---------- RECORDS FOR THIS TASK ----------

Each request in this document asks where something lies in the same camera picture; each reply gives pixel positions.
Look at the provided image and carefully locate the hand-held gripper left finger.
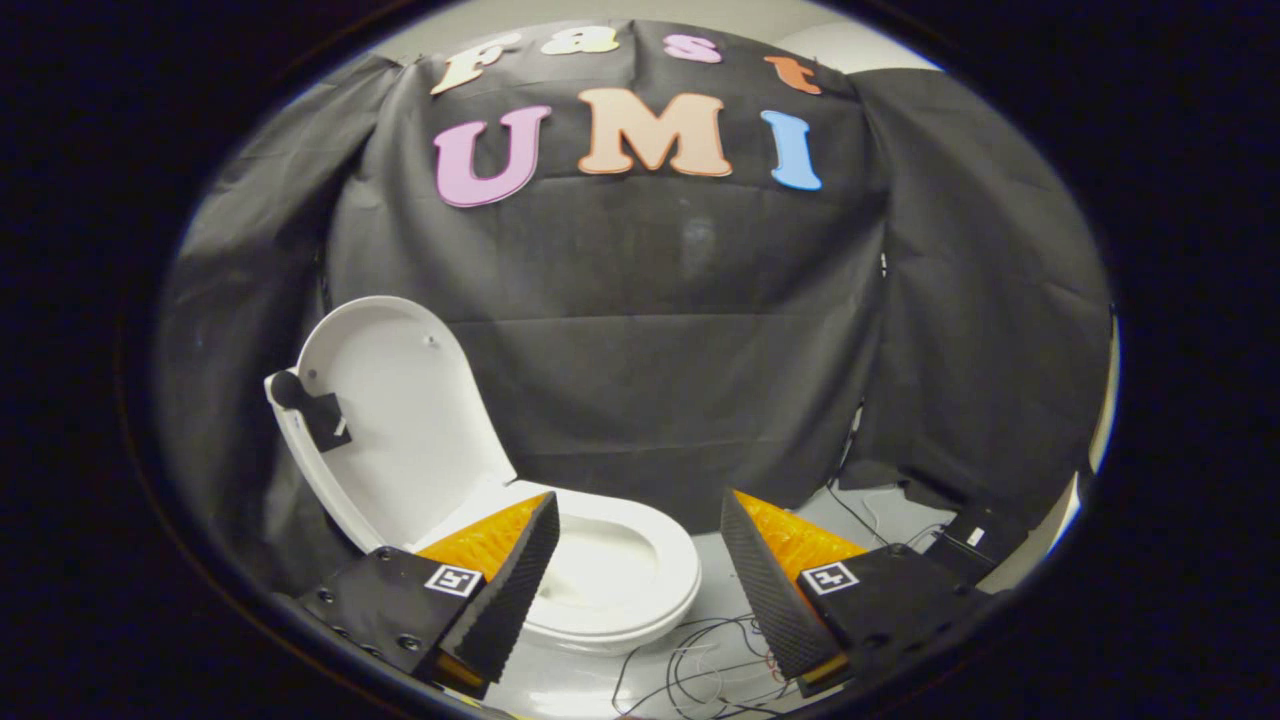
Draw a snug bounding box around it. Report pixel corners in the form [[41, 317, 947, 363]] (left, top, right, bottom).
[[298, 492, 561, 701]]

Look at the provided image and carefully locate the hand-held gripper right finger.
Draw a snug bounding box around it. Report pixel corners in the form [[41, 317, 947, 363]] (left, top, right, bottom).
[[720, 490, 989, 699]]

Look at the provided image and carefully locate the black box with white label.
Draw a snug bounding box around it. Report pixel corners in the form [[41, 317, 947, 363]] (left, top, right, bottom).
[[925, 505, 1031, 583]]

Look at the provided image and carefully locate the black backdrop cloth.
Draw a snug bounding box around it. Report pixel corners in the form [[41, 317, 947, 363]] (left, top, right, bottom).
[[155, 20, 1113, 598]]

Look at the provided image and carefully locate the tangle of thin cables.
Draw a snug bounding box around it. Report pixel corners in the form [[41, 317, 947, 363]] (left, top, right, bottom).
[[610, 480, 953, 719]]

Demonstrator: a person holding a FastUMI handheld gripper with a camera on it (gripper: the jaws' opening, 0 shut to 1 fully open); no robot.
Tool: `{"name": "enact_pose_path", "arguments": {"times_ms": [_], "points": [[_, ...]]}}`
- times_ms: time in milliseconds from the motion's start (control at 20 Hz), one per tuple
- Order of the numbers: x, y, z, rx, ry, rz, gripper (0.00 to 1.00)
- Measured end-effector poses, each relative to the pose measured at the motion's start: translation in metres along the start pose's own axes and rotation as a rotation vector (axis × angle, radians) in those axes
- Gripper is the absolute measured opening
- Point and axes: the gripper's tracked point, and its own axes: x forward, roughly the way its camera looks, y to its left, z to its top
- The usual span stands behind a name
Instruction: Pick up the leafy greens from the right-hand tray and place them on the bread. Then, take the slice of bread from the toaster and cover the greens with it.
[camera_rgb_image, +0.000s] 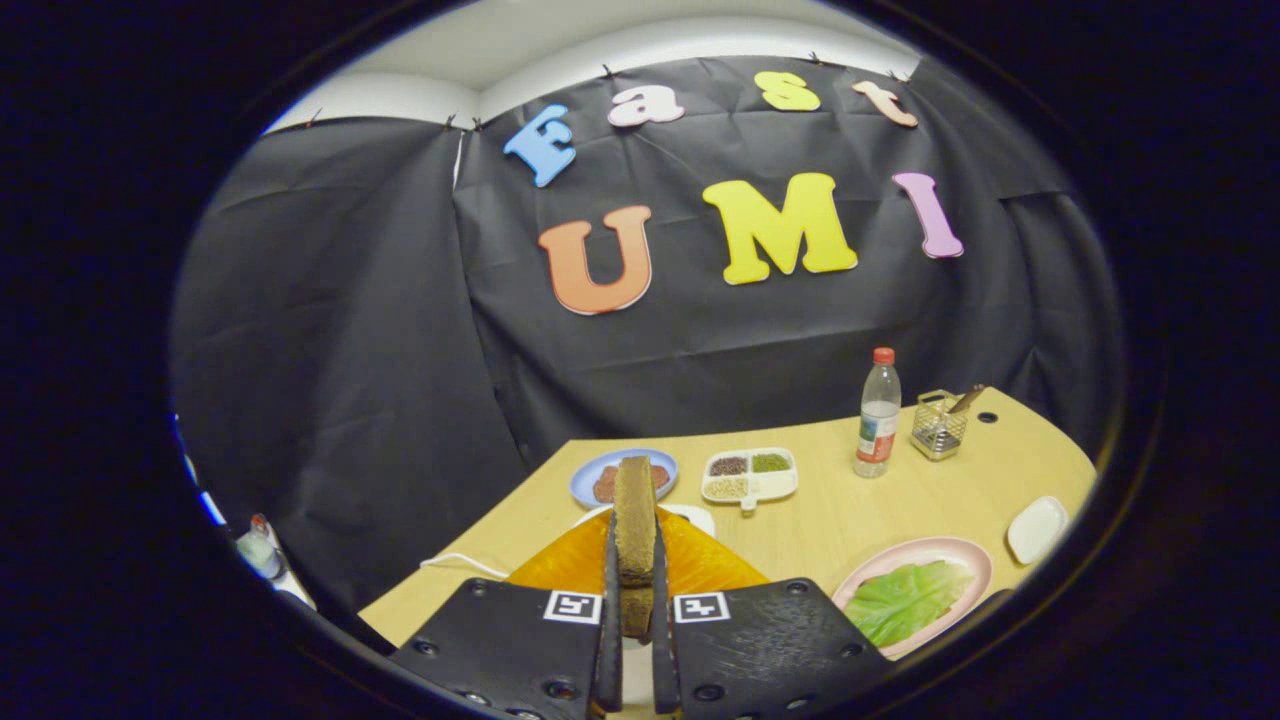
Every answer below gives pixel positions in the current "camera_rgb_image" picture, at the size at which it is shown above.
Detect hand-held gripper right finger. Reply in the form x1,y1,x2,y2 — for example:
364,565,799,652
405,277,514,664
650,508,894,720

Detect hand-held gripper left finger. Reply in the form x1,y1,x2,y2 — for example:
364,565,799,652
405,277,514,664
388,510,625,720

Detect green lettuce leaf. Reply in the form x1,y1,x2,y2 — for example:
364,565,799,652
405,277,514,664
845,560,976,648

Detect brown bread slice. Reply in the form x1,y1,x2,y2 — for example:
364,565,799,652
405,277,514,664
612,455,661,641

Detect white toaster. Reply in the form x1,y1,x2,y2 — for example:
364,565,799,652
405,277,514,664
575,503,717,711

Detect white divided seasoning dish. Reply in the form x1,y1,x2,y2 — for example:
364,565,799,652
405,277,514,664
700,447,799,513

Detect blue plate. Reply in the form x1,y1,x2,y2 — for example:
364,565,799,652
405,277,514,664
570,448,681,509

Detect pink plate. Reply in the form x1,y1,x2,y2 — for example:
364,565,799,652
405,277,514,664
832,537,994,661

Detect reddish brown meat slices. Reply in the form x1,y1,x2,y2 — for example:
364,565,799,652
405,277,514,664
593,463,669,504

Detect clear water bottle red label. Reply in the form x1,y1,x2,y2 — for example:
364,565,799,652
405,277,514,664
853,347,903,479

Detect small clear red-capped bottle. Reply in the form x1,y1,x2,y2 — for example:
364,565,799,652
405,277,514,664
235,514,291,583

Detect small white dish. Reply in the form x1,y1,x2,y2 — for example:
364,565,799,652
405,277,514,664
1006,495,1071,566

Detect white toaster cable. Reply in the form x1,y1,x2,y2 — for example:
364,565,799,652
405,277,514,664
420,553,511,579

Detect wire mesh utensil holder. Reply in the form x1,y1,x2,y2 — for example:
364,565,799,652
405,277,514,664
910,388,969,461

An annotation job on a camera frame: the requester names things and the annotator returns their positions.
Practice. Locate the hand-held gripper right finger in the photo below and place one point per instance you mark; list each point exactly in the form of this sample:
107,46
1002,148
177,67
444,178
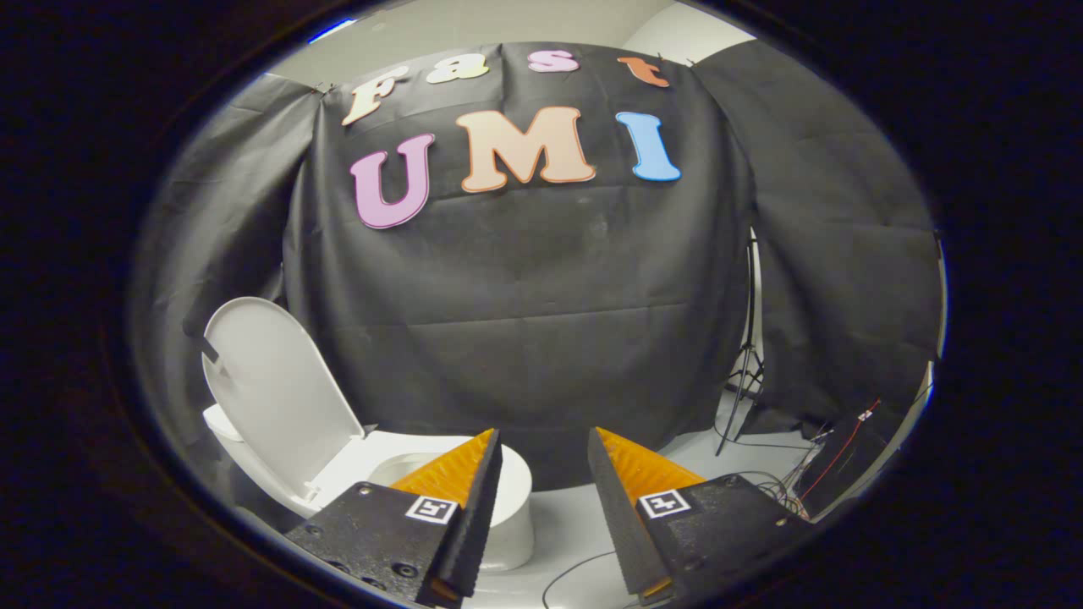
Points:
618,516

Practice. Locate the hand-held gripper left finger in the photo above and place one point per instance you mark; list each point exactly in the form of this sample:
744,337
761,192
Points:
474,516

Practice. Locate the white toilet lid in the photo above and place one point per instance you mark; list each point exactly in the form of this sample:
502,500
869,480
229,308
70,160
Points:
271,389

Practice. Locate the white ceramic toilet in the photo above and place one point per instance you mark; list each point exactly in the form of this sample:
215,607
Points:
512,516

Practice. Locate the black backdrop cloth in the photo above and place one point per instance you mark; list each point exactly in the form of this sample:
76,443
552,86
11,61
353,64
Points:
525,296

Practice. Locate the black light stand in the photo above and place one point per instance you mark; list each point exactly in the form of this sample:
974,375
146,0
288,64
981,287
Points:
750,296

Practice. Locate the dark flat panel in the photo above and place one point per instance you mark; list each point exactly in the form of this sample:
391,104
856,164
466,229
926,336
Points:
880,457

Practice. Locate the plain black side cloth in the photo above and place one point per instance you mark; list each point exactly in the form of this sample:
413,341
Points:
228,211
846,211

----------

TO DO
Copy out all the records exactly as they read, and omit the pictures.

PROBLEM SOLUTION
Each request in this document asks where something lies in the same camera picture; each reply gives pixel positions.
Look at the provided image and carefully locate the hand-held gripper left finger.
Draw a snug bounding box around it. Report pixel corners in the form [[41, 317, 947, 363]] (left, top, right, bottom).
[[298, 492, 561, 701]]

Look at the provided image and carefully locate the hand-held gripper right finger.
Draw a snug bounding box around it. Report pixel corners in the form [[41, 317, 947, 363]] (left, top, right, bottom).
[[720, 490, 989, 699]]

Look at the provided image and carefully locate the black box with white label.
Draw a snug bounding box around it. Report pixel corners in the form [[41, 317, 947, 363]] (left, top, right, bottom).
[[925, 505, 1031, 583]]

Look at the provided image and carefully locate the black backdrop cloth.
Draw a snug bounding box around it. Report pixel corners in the form [[41, 317, 947, 363]] (left, top, right, bottom).
[[155, 20, 1113, 598]]

Look at the provided image and carefully locate the tangle of thin cables.
Draw a snug bounding box around it. Report pixel corners in the form [[41, 317, 947, 363]] (left, top, right, bottom).
[[610, 480, 953, 719]]

Demonstrator: a person holding a FastUMI handheld gripper with a camera on it (gripper: the jaws' opening, 0 shut to 1 fully open); no robot.
Tool: `{"name": "enact_pose_path", "arguments": {"times_ms": [_], "points": [[_, ...]]}}`
- times_ms: time in milliseconds from the motion's start (control at 20 Hz), one per tuple
- Order of the numbers: x, y, z, rx, ry, rz, gripper (0.00 to 1.00)
- Measured end-effector poses, each relative to the pose measured at the motion's start: translation in metres along the start pose's own axes and rotation as a rotation vector (axis × angle, radians) in those axes
- Gripper is the absolute measured opening
- Point and axes: the gripper's tracked point, and its own axes: x forward, roughly the way its camera looks, y to its left, z to its top
- The usual span stands behind a name
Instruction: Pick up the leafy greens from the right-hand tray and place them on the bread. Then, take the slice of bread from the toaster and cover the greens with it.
[camera_rgb_image, +0.000s] 
Every answer below gives pixel positions in the current "camera_rgb_image" picture, at the size at which it is shown above.
Detect hand-held gripper right finger. Reply in the form x1,y1,x2,y2 — for example:
364,565,799,652
405,277,514,664
650,508,894,720

Detect hand-held gripper left finger. Reply in the form x1,y1,x2,y2 — for example:
364,565,799,652
405,277,514,664
388,510,625,720

Detect green lettuce leaf. Reply in the form x1,y1,x2,y2 — for example:
364,565,799,652
405,277,514,664
845,560,976,648

Detect brown bread slice. Reply in the form x1,y1,x2,y2 — for example:
364,565,799,652
405,277,514,664
612,455,661,641

Detect white toaster. Reply in the form x1,y1,x2,y2 — for example:
364,565,799,652
405,277,514,664
575,503,717,711

Detect white divided seasoning dish. Reply in the form x1,y1,x2,y2 — for example:
364,565,799,652
405,277,514,664
700,447,799,513

Detect blue plate. Reply in the form x1,y1,x2,y2 — for example:
364,565,799,652
405,277,514,664
570,448,681,509

Detect pink plate. Reply in the form x1,y1,x2,y2 — for example:
364,565,799,652
405,277,514,664
832,537,994,661

Detect reddish brown meat slices. Reply in the form x1,y1,x2,y2 — for example:
364,565,799,652
405,277,514,664
593,463,669,504

Detect clear water bottle red label. Reply in the form x1,y1,x2,y2 — for example:
364,565,799,652
405,277,514,664
853,347,903,479

Detect small clear red-capped bottle. Reply in the form x1,y1,x2,y2 — for example:
364,565,799,652
405,277,514,664
235,514,291,583

Detect small white dish. Reply in the form x1,y1,x2,y2 — for example:
364,565,799,652
405,277,514,664
1006,495,1071,566

Detect white toaster cable. Reply in the form x1,y1,x2,y2 — for example:
364,565,799,652
405,277,514,664
420,553,511,579

Detect wire mesh utensil holder. Reply in the form x1,y1,x2,y2 — for example:
364,565,799,652
405,277,514,664
910,388,969,461

An annotation job on a camera frame: the requester names things and the annotator returns their positions.
Practice. Locate the hand-held gripper right finger in the photo below and place one point per instance you mark; list each point exactly in the form of this sample:
107,46
1002,148
177,67
444,178
Points:
618,516

Practice. Locate the hand-held gripper left finger in the photo above and place one point per instance you mark; list each point exactly in the form of this sample:
744,337
761,192
Points:
474,516

Practice. Locate the white toilet lid in the photo above and place one point per instance you mark; list each point exactly in the form of this sample:
502,500
869,480
229,308
70,160
Points:
271,389

Practice. Locate the white ceramic toilet in the photo above and place one point per instance you mark; list each point exactly in the form of this sample:
215,607
Points:
512,516

Practice. Locate the black backdrop cloth in the photo above and place one point per instance you mark; list each point exactly in the form of this sample:
76,443
552,86
11,61
353,64
Points:
525,296

Practice. Locate the black light stand in the photo above and place one point per instance you mark; list each point exactly in the form of this sample:
974,375
146,0
288,64
981,287
Points:
750,296

Practice. Locate the dark flat panel in the photo above and place one point per instance you mark; list each point exactly in the form of this sample:
391,104
856,164
466,229
926,336
Points:
880,457

Practice. Locate the plain black side cloth in the photo above and place one point per instance you mark; list each point exactly in the form of this sample:
413,341
Points:
228,211
846,211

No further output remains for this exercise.